Coronavirus

Perché si fanno pochi tamponi

Perché si fanno pochi tamponi

Un mese fa i virologi sostenevano: «I tamponi saranno fondamentali per passare alla fase 2». Ma non si sa nemmeno quanti ne sono stati fatti dopo i test sierologici. Il commissario per l'emergenza Domenico Arcuri aveva annunciato un piano per processare 92mila tamponi al giorno ma, a parte gli 80mila di ieri, si analizzano poco più di 60mila test al giorno. E, in media 9mila in Lombardia, contro una capacità di analizzarne 23mila. Insomma, la politica dei tamponi, che sono tuttora l'unico strumento certo per diagnosticare il virus, è sempre stata confusa. E ora anche il virologo Andrea Crisanti, che ha fatto tamponare a tappeto quasi tutto il Veneto, sostiene non vadano fatti «a vanvera ma solo intorno ai casi. Se c'è un caso - spiega - si fa tutto il tracciamento, se no non possiamo prendere gente a caso».

Perchè se ne fanno pochi? Al di là di chi sostiene sia solo per far risultare meno contagi (ora di sicuro non ce ne sarebbe bisogno come un mese fa), c'è dell'altro. «Non avrebbe senso farli sugli asintomatici. È molto meglio misurare la febbre anziché fare il tampone a tutti - sostiene Vittorio Demicheli, epidemiologo direttore sanitario Ats Milano e membro della task force anti Covid di Regione Lombardia - Ovviamente non possiamo fare i test senza criterio. Vanno selezionati i gruppi: ad esempio, gli operatori sanitari, gli anziani e via dicendo. La diagnostica a tappeto bloccherebbe il sistema di processamento e basta».

Quindi lo screening deve servire a isolare velocemente i casi positivi e i potenziali focolai quando si ha un sospetto. E proprio su questo punto la Regione Lombardia ha deciso di concentrare le sue forze: quando viene isolato un soggetto positivo, si procede al suo isolamento e a contattare non solo le persone della sua cerchia più intima - come avveniva a febbraio - ma anche quelle di «secondo grado», aumentando di fatto le possibilità di prendere in contropiede il virus. Così si procederà anche in autunno, quando è prevista una nuova ondata di contagi. «Se il virus dovesse ripresentarsi - spiega Demicheli - potremmo comunque essere più generosi nel fare i tamponi perché, a differenza di febbraio, abbiamo i reagenti e anche i posti in ospedale per i ricoveri». Antonio Clavenna, capo dell'unità di farmacoepidemiologia dell'istituto Mario Negri, sostiene che «l'andamento dei tamponi debba seguire quello della situazione epidemiologica: se si fa solo a chi ha i sintomi, allora il numero diminuisce man mano che cala la necessità. Non ha senso farlo alla popolazione in generale».
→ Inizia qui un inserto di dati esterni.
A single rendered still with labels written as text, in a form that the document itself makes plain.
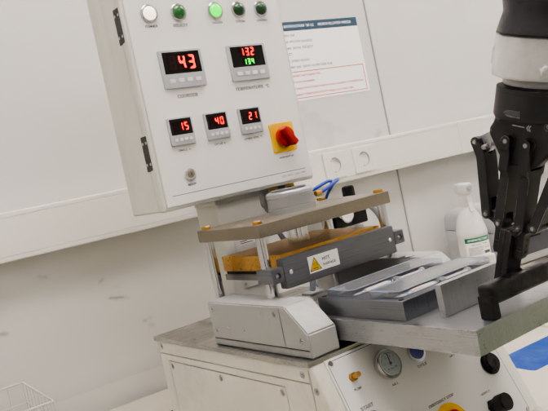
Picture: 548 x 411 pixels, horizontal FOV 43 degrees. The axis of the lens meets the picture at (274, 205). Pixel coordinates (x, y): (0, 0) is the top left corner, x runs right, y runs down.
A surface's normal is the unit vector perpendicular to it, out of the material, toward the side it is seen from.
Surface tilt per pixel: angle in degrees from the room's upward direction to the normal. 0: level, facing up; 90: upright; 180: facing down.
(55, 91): 90
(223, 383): 90
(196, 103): 90
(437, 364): 65
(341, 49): 90
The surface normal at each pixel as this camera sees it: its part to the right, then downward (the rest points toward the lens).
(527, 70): -0.45, 0.32
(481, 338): 0.58, -0.07
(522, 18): -0.76, 0.21
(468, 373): 0.44, -0.48
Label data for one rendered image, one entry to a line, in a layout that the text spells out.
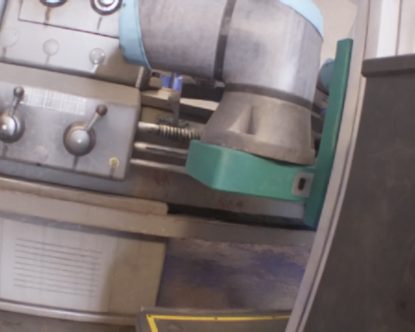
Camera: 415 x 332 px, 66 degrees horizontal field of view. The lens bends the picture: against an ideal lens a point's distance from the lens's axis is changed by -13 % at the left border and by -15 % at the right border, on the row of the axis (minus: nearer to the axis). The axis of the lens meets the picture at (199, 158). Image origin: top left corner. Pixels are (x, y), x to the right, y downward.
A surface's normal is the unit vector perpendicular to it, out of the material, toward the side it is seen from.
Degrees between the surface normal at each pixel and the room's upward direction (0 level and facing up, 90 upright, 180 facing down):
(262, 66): 90
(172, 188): 90
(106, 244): 90
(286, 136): 70
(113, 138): 90
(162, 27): 105
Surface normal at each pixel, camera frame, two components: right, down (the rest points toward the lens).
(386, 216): -0.93, -0.17
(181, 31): -0.15, 0.30
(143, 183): 0.31, 0.13
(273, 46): -0.18, 0.08
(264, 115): -0.07, -0.30
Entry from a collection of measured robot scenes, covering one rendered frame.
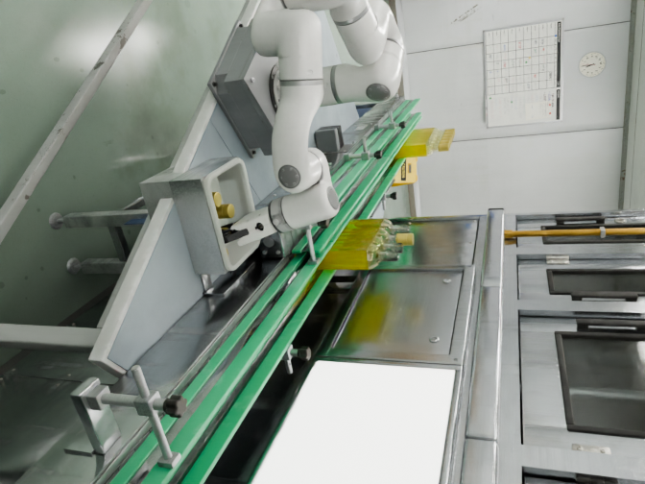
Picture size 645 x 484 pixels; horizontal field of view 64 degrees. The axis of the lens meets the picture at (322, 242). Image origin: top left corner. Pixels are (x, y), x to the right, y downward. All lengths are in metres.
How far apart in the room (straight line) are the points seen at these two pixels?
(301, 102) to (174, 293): 0.48
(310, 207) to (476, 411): 0.50
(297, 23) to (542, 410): 0.87
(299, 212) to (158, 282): 0.32
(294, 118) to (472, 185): 6.54
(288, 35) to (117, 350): 0.65
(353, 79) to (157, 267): 0.62
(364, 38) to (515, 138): 6.14
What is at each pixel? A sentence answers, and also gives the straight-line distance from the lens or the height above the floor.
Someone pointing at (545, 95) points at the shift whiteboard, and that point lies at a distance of 7.16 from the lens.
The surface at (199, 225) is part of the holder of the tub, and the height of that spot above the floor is 0.79.
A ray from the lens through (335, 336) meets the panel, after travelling 1.29.
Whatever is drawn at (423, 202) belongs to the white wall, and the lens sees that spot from 7.60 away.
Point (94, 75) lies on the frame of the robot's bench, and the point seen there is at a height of 0.19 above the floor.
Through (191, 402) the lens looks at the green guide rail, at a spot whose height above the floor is 0.91.
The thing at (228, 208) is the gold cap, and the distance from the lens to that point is 1.20.
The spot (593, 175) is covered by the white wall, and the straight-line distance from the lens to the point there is 7.48.
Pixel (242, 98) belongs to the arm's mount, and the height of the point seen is 0.82.
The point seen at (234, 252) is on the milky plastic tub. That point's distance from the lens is 1.23.
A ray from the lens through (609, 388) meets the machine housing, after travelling 1.21.
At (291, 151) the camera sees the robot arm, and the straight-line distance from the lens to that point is 0.98.
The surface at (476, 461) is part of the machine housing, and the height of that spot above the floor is 1.36.
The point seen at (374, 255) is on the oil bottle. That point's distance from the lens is 1.34.
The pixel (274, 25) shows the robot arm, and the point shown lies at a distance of 1.03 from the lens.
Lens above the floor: 1.43
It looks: 20 degrees down
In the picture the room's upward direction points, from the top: 89 degrees clockwise
I problemi sono altri secondo Clavenna, a cominciare dai «tamponi in sospeso» cioè quelli chiesti da persone con i sintomi ma non ancora fatti o effettuati con un paio di settimane di ritardo. «Questo non più a causa della mancanza di reagenti o di materiali nei laboratori - spiega - ma per la carenza di personale». Il lavoro a quanto pare è ancora molto e non riesce a essere smaltito con fluidità anche se il sistema è decisamente più oliato rispetto a un paio di mesi fa. Il fatto che si debba aspettare parecchio per fare un tampone, a catena scoraggia le persone che, nonostante qualche sintomo o conoscenza sospetta, tentennano nel chiedere un tampone o un test sierologico per paura di doversi auto isolare in quarantena proprio ora che il lavoro è ricominciato.
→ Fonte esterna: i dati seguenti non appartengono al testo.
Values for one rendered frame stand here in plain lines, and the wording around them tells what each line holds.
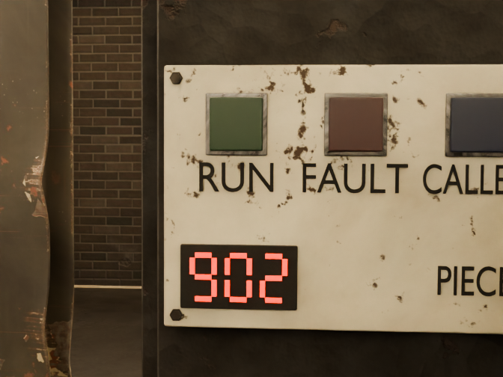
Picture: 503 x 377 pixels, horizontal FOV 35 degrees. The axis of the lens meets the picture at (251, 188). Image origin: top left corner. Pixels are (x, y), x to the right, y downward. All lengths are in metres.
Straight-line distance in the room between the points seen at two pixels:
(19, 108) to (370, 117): 2.67
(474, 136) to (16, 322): 2.79
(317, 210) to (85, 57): 6.31
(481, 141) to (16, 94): 2.71
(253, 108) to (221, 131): 0.03
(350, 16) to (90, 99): 6.24
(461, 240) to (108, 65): 6.27
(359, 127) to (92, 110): 6.26
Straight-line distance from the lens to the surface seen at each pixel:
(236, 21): 0.57
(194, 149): 0.54
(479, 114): 0.54
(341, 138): 0.53
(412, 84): 0.54
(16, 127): 3.15
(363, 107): 0.54
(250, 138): 0.54
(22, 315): 3.21
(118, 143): 6.70
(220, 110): 0.54
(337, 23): 0.57
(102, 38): 6.79
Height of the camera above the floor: 1.18
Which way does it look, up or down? 3 degrees down
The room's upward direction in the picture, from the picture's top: straight up
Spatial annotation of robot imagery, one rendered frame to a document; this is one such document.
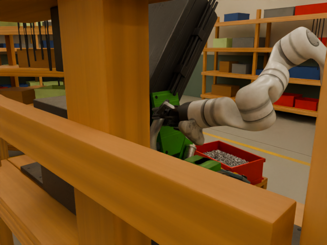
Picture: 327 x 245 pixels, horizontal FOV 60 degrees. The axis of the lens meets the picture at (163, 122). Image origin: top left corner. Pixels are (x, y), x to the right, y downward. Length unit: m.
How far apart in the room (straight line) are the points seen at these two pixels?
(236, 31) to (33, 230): 7.08
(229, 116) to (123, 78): 0.31
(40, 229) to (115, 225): 0.48
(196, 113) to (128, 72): 0.29
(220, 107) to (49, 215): 0.66
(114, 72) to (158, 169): 0.19
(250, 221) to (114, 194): 0.20
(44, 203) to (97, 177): 0.70
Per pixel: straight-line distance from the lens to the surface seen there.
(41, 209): 1.08
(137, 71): 0.48
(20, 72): 3.69
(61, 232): 0.95
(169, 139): 0.92
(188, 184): 0.29
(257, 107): 0.62
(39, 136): 0.58
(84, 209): 0.61
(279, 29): 7.02
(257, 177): 1.39
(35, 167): 1.37
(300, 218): 1.01
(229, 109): 0.68
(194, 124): 0.72
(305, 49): 0.87
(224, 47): 7.08
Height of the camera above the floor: 1.40
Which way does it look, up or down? 15 degrees down
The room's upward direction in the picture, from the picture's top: straight up
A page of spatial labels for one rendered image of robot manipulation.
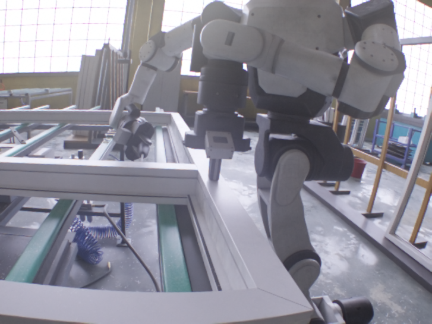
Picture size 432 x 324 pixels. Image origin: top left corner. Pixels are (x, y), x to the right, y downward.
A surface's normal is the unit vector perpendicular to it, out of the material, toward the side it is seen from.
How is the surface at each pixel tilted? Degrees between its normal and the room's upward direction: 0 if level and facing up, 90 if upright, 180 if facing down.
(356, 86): 103
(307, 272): 90
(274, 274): 0
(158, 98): 90
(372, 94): 125
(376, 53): 40
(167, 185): 90
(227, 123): 90
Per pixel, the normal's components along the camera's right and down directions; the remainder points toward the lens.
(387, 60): 0.00, -0.55
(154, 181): 0.19, 0.30
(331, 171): 0.07, 0.65
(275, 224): 0.30, 0.62
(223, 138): 0.18, -0.68
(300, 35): -0.51, 0.21
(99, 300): 0.10, -0.95
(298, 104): -0.41, 0.83
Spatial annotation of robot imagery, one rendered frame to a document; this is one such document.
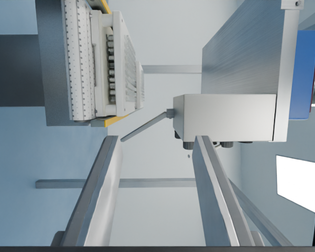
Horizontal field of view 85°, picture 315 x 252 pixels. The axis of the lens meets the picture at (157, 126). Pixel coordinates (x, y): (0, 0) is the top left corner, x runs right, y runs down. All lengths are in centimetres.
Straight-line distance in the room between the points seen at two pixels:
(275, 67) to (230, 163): 374
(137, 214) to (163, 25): 419
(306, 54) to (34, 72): 69
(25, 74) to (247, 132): 60
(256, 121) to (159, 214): 381
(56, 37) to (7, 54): 22
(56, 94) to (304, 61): 57
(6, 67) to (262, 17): 69
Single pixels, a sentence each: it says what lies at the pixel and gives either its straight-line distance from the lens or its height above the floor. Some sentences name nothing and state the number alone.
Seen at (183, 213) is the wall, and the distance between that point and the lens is 417.
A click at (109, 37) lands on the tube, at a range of 51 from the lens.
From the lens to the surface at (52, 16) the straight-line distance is 50.
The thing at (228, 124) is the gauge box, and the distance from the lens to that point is 40.
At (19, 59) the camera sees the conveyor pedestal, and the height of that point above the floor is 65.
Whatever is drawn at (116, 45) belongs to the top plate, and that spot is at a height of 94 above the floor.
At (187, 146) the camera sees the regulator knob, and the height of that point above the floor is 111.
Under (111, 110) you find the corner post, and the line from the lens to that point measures 44.
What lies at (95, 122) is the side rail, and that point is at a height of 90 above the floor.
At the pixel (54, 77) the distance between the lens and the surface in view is 47.
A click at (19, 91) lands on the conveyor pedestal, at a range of 64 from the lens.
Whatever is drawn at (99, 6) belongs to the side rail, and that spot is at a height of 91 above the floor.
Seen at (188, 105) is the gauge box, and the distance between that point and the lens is 37.
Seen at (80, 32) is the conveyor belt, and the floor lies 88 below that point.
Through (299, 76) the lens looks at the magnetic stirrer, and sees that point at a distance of 52.
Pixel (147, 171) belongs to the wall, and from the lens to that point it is 384.
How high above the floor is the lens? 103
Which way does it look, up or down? 1 degrees up
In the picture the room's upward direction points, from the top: 90 degrees clockwise
In vista di una ripresa autunnale del virus, gli epidemiologi sollecitano a lavorare su alcuni punti oscuri della diagnostica: non sappiamo quanti tamponi sono stati fatti dopo i test sierologici, non sappiamo quante e quali categorie si sono sottoposte al test nè dove sono stati individuati i focolai di contagio.